Monday, February 16, 2015

36 Years!


Holy wow. When did my life get half way over? Okay, not quite halfway, but close. Once I turn 70 I plan to engage in all sorts of risky behaviors. No, I'm not going to go the sex, drugs and rock n' roll risky route, but more like skydiving, hiking alone in deserted forests and mountains, and riding a motorcycle risky, (although after a birthday conversation with my brother, apparently riding a horse is much more statistically and, considering the skill I have with horses, really dangerous). So I'm practically half way through.

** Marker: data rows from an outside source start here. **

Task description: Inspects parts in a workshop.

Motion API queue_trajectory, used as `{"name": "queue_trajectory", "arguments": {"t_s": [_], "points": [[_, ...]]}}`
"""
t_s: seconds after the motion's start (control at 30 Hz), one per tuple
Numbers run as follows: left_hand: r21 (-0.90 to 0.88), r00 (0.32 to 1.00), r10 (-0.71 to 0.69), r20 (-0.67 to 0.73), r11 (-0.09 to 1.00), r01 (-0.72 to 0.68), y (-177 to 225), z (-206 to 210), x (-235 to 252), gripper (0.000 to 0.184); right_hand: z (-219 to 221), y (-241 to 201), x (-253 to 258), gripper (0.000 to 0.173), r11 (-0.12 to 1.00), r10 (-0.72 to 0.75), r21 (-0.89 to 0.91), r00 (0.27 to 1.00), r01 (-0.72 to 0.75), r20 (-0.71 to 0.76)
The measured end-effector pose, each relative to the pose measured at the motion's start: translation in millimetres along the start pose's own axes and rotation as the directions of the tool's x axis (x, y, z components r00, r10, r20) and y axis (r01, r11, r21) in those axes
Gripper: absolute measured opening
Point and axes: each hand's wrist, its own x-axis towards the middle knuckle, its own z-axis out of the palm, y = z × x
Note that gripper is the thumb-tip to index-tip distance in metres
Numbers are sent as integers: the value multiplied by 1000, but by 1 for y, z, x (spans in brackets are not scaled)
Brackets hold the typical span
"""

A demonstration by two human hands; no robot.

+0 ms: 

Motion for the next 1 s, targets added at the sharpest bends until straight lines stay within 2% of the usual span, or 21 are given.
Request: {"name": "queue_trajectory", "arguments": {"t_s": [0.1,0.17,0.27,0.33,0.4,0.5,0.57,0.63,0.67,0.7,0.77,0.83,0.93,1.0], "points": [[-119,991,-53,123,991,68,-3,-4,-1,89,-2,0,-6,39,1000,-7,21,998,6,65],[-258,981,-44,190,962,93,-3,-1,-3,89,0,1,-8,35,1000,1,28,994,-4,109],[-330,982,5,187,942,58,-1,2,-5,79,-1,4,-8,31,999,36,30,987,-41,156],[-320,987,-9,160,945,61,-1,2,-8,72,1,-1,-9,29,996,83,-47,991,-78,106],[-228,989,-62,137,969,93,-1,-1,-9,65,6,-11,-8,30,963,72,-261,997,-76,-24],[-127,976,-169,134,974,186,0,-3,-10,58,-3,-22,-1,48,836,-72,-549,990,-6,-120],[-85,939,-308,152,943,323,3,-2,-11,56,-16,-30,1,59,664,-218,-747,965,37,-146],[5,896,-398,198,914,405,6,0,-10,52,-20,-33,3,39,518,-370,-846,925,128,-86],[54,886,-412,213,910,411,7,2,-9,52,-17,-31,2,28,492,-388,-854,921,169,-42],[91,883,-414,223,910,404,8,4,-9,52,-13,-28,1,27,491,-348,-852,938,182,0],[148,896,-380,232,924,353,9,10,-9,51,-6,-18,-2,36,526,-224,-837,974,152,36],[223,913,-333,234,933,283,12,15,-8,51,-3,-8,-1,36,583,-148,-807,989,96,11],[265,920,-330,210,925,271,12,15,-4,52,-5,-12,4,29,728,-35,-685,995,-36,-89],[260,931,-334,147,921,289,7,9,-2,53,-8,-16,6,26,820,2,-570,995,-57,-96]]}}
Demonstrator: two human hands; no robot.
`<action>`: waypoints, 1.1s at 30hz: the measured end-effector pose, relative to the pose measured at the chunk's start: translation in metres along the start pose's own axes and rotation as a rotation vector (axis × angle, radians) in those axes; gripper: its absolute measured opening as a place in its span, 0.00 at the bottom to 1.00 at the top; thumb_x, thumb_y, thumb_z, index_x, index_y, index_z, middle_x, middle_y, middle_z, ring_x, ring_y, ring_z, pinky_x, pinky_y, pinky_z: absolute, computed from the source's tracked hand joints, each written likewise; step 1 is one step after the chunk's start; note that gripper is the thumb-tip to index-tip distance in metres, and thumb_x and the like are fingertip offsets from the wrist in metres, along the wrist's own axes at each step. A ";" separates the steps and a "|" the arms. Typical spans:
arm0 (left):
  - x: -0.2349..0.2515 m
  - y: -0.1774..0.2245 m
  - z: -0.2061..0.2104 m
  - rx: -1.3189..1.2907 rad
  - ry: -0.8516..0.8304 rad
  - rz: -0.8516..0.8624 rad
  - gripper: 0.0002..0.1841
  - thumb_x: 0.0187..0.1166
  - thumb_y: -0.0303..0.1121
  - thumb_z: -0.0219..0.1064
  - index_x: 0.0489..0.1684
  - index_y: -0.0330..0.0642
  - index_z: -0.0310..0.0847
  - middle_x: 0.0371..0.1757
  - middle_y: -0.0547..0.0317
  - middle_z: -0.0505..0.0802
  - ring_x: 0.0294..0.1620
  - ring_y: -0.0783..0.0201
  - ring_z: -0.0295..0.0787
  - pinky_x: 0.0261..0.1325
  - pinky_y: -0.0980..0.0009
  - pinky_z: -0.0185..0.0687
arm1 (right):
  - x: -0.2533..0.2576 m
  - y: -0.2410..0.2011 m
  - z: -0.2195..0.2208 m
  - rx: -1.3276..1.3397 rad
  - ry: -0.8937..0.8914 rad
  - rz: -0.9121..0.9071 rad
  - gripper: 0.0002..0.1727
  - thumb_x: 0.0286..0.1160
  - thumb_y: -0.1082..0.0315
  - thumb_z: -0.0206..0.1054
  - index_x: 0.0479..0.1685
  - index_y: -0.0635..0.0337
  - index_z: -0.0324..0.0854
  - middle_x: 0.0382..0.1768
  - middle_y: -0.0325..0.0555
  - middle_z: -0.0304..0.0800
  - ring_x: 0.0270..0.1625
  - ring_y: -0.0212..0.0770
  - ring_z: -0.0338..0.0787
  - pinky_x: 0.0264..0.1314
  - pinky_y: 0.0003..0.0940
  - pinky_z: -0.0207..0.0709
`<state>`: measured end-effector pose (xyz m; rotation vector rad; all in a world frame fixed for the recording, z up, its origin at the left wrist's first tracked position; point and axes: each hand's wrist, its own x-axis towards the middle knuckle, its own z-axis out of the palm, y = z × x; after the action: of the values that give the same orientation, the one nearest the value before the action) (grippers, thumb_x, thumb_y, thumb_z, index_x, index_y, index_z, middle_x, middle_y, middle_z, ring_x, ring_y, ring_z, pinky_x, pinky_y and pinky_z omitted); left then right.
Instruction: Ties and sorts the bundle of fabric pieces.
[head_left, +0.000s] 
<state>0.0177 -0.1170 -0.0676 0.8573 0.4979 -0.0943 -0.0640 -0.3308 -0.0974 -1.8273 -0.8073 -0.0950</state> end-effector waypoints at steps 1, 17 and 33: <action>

Before I do all that fun stuff though, I've got a few goals I need to accomplish:

1. The 18 minute 5K. Seriously, if once upon a time (it does seem like a fairy tale right now) I could run a 4:33 1500, I ought to be able to put together three sub-6 minute miles and some change before I turn 40. Now if I could just get my foot to stop complaining, my knees to cooperate, and my new shoulder injury to calm down.

2. Write a book.  I've been working on this one for, oh you know, 15 years, but hey, the 16th year is the charm, right? That's what they say, isn't it? "Any (wo)man who keeps working is not a failure. (S)He may not be a great writer, but if (s)he applies the old-fashioned virtues of hard, constant labor, (s)he’ll eventually make some kind of career for h(er)imself as a writer."
- Ray Bradbury
3. Patience and Love. With the exception of when I'm trying to kill a 5K, I would like to exude more patience and more love. And that 18 minute 5K might take some patience.
I am patient. I am patient. I am patient. Got that kids? I am patient. Even if you keep tapping me on the arm while my arms are full and even when you pull at my new shirt, I am patient. And I love you. Stop yelling at me. I love you.





Friday, February 13, 2015

A Story To Illustrate My Child's Problem-Solving Skills

My children may be headed for brilliant criminal lives. Good thing I am here to thwart them.

Yesterday H was determined to find an outfit that matched her doll's. She tore apart the house looking for a shirt that she knew had a matching doll outfit. She couldn't find it. I figured she had given up when she started asking me for snacks.

"Mom, do we still have some cherries left?"

"Yes, but they're all gross and old. You don't want them."

"Yeah, I do. I looooove cherries," said H. "Please, please, please, can I have cherries?"

I was surprised at her sudden love of cherries. I mean, she likes cherries, but she was suddenly desperately in need of cherries. "Fine," I said shrugging. "Don't eat them if they're all shriveled up and moldy." I tossed the container on the counter. "And be careful to wash your hands after you eat them."

"Cherries stain? And they don't come out?" asked H.

"Yes," I said, surprised again that she had actually listened to one of my earlier cherry lectures. "They're terrible for staining clothes."

She began stuffing cherries in her mouth and I got distracted.

About a half hour later, I'm in the laundry room sorting socks and Hannah comes in, holding a dress. A nice blue church dress that I bought for K for Easter last year. A dress that has a matching doll dress. The dress has a bright red stain on it. It looks like someone took a marker and colored all over it.

"I don't know what happened to this dress," says Hannah. "I'm sorry, but is it a play dress now?"

I don't remember any markers missing. I grab the dress and stare at the stain. This dress has been hanging in a closet for awhile now. No one has worn it. How did this happen?

"You girls," I say, but since I have no idea how it happened or when, I just spray it and start scrubbing to see if maybe it will come out. If it is marker, it has a good chance. It comes right out. This is a fresh stain. And suddenly cherries make sense to me.

"H, it is not okay to take a nice dress and rub cherries into it to try and make it a play dress. You have to find some other clothes to match your doll, not ruin good clothes." I remain calm, amazed at the planning and execution that went into this.

Instead of fireworks of denial, which is the usual response, H is pretty contrite. She even admits to her diabolical plan.

Yeah, she's a problem solver alright.